She says Indian ocean historically was a libertarian sea for trading. There were few cases of piracy and so on. This also seems to emerge from the different volumes written under the Penguin Series on Indian business history. Then Even Amitava Ghosh’s book shows how there was trade between Mangalore and Aden in 12th century.
So Prof Laksmi says what led to piracy? Enter Europeans:
But where did the Indian Ocean figure in the story of piracy narratives? Piracy, we know, is as old as maritime trade itself and yet the history of piracy in the Indian Ocean is complicated and distinctly different from the history of piracy elsewhere. Why? The difference is partly to do with the fact that the Indian Ocean was technically speaking mare librum, a “free sea” where merchants could trade and navigate without formal permission, and partly because war-time action on sea was rare. Not surprisingly, the Europeans, who brought with them grandiose claims to maritime supremacy also gave themselves responsibility for maritime peace. They introduced – in the sixteenth and seventeenth centuries – an altogether new dimension to ideas about sovereignty and transgression against it.
This contest between sovereignty and piracy did not remain confined to the level of ideas.
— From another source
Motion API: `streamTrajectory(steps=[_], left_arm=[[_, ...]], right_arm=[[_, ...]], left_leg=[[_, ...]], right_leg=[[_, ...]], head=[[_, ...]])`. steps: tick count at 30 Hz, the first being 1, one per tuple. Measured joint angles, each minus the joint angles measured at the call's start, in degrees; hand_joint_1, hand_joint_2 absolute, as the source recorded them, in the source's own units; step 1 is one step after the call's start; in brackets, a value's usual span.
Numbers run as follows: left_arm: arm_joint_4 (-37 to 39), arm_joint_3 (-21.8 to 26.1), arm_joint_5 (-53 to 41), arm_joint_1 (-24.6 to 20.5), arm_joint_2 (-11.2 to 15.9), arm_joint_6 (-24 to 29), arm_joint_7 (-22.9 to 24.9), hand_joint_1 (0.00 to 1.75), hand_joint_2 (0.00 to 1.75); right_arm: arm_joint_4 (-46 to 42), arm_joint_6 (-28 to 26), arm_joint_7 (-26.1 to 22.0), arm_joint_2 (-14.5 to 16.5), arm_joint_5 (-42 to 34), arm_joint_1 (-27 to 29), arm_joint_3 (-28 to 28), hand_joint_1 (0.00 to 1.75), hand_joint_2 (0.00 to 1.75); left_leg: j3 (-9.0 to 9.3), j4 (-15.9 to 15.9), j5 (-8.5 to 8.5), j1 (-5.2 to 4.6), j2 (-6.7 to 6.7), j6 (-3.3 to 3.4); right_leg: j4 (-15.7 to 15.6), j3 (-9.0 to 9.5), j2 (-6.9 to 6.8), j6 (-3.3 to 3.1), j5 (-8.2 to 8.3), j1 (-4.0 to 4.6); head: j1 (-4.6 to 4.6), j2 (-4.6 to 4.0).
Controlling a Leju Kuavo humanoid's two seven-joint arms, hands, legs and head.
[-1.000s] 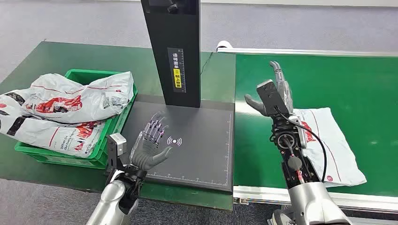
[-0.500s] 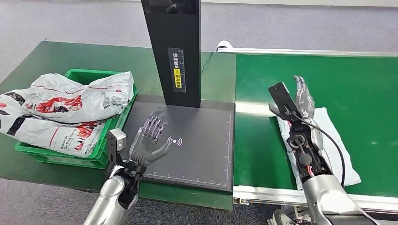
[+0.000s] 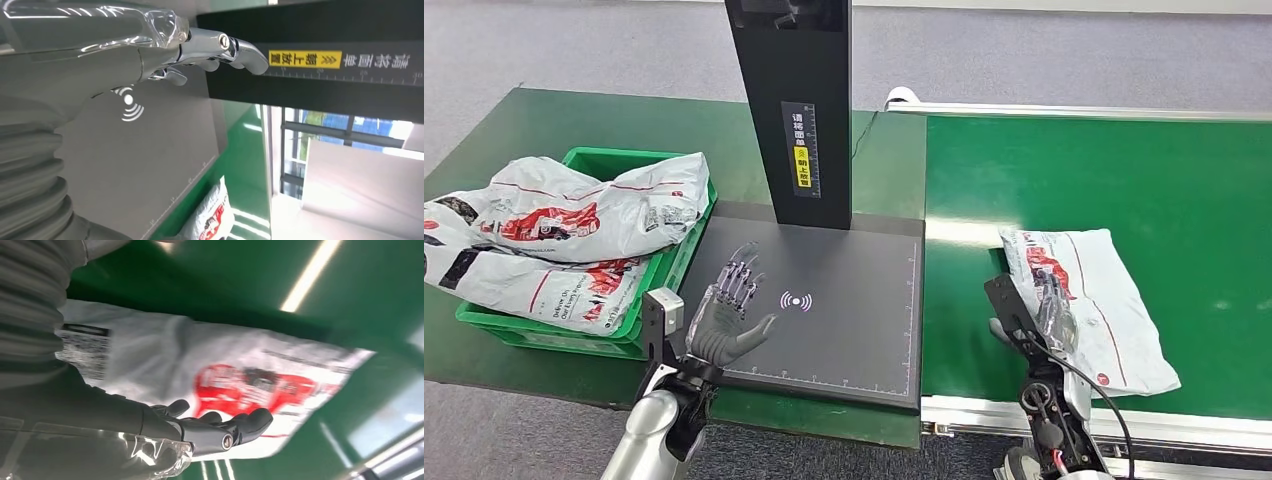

In the wake of new dispensation assembled by the European entrants, there occurred a massive destabilisation of littoral society whose peoples resorted to new strategies of survival and resistance. They are the ones who became the dreaded pirates— the unreasonable outlaws who had to be contained, disciplined, and subjugated by European navies.
The littoral peoples—and those among them who were outlaws—had, for their part, a different story to tell. For many of them, not only were the Europeans singularly responsible for the misery of their coastal society, they were pirates themselves. They saw the Europeans as pirates who attacked at will and coerced seafarers and merchants to pay for their passes and permits in order to venture on the seas.
Accordingly, the ballads of eastern Bengal describe the fearsome harmads (derived from the Portuguese armada), who attacked the rich and the poor, the aged and the children, only to sell them as slaves. They also speak of the bombets (“bombardiers”)—the varied crowd of raiders on the sea which included littoral peoples. Members of this latter group, when charged with breaking the law, retorted quite simply that they were caught between the devil and the deep blue sea. Accepting European protection for every venture was costly and drove them to poverty; not accepting it made them pirates to be hunted down and pursued.
It is through these testimonies that we can access the slippery world of the salty subaltern. They make for fascinating reading and once we get past the formulaic nature of the depositions, all sorts of tantalising details about lives, livelihoods, choices, and tragedies emerge.
Hmmm..Fascinating to read and figure all this.